=== Exercise brief ===
Your answer should consist of each line from the data below that contains "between".

☆ ☆ ☆

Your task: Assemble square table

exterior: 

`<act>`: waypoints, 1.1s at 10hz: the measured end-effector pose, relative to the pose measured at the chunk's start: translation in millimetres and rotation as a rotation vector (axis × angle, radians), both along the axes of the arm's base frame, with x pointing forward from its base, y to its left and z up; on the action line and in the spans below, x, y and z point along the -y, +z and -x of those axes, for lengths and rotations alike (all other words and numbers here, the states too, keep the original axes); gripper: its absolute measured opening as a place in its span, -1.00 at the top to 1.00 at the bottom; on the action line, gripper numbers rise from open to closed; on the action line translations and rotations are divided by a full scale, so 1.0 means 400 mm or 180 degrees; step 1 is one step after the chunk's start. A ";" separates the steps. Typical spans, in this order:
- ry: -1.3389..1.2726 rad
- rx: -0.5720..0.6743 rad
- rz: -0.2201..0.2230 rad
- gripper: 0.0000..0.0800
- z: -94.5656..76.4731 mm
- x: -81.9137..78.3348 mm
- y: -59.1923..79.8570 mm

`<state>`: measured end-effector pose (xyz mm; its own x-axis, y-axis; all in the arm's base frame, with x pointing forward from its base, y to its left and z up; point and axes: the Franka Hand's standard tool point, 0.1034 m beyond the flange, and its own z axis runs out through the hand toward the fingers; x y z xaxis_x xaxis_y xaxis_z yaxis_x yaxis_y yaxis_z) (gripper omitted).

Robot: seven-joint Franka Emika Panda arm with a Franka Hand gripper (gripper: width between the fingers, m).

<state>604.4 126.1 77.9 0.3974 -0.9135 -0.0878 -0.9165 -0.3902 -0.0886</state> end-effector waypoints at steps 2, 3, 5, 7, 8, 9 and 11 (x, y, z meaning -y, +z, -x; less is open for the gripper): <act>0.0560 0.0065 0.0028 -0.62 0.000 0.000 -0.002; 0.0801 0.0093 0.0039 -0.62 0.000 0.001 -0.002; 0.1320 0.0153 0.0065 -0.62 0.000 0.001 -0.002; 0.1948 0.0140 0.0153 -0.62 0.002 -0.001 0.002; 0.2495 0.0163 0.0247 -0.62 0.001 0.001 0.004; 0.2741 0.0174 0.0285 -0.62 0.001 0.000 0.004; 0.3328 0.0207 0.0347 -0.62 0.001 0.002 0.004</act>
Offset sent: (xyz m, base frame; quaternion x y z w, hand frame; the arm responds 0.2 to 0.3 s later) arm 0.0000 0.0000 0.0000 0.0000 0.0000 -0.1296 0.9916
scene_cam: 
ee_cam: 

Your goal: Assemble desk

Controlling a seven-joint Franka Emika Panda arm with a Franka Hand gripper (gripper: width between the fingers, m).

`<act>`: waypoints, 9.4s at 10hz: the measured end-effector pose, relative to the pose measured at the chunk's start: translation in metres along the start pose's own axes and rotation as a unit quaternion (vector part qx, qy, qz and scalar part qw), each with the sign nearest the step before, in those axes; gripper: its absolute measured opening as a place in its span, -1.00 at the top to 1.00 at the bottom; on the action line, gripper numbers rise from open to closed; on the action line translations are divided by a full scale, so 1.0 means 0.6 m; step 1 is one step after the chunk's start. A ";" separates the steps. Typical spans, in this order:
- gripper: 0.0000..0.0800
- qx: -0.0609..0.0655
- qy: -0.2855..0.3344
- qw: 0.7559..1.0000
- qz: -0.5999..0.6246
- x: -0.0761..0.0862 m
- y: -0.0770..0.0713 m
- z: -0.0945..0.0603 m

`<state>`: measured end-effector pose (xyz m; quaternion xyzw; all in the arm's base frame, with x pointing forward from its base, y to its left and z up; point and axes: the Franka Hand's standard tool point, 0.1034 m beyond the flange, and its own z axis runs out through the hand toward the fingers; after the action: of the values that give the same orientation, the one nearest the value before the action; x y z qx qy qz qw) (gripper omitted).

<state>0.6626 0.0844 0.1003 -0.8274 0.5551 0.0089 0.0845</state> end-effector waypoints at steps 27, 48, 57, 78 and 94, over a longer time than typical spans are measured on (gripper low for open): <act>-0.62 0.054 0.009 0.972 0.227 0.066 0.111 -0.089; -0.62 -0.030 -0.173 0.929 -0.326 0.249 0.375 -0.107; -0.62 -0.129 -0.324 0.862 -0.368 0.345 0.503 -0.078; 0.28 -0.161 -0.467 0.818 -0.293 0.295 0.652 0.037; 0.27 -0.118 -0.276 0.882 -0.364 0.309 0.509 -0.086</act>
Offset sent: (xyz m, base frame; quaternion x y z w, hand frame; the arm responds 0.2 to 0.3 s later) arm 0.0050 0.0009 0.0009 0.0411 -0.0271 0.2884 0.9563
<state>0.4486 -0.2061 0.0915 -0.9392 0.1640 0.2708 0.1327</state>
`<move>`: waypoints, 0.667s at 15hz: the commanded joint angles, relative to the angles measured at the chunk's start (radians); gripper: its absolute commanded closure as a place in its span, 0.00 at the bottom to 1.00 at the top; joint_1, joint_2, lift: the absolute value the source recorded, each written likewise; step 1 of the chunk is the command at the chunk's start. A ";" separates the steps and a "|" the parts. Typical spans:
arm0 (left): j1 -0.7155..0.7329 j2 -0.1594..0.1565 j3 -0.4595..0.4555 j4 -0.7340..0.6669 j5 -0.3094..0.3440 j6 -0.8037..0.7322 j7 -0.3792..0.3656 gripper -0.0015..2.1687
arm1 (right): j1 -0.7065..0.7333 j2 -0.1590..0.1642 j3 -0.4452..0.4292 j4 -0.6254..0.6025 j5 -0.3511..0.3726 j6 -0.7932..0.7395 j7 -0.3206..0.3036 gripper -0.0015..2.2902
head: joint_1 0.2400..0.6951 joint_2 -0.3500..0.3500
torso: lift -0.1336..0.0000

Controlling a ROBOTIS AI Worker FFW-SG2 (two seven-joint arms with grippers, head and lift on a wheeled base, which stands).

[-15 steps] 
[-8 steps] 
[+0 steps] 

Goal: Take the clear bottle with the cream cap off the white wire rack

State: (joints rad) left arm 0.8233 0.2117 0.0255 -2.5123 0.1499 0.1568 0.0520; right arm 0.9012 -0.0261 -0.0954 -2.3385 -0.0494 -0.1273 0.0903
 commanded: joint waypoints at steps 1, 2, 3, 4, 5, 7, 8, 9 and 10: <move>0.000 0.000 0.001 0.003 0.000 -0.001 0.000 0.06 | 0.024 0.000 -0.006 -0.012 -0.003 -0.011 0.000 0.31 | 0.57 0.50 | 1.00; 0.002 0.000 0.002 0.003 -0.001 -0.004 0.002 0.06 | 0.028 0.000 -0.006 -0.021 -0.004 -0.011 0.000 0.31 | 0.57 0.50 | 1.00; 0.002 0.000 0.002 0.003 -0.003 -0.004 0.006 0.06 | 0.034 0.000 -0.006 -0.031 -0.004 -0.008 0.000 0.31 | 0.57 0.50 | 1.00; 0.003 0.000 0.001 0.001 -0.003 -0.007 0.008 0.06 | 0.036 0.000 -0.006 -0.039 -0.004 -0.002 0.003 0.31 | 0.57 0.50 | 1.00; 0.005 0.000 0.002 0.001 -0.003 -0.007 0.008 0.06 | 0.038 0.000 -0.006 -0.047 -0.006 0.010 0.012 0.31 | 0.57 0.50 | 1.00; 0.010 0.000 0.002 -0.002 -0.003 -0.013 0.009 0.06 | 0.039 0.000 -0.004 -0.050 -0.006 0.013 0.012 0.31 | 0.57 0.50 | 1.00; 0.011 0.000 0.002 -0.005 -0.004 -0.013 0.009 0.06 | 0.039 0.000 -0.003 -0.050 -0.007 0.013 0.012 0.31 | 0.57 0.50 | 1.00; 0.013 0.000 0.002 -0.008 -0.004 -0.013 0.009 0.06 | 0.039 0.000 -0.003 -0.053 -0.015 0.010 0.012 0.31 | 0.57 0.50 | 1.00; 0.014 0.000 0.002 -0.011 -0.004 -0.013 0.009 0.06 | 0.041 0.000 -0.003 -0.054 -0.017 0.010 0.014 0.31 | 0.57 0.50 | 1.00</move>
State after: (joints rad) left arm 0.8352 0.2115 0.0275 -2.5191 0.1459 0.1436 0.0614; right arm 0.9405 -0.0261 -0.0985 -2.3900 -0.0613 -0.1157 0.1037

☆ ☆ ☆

=== Answer box ===
Robot: seven-joint Franka Emika Panda arm with a Franka Hand gripper (gripper: width between the fingers, m).
Controlling a seven-joint Franka Emika Panda arm with a Franka Hand gripper (gripper: width between the fingers, m).

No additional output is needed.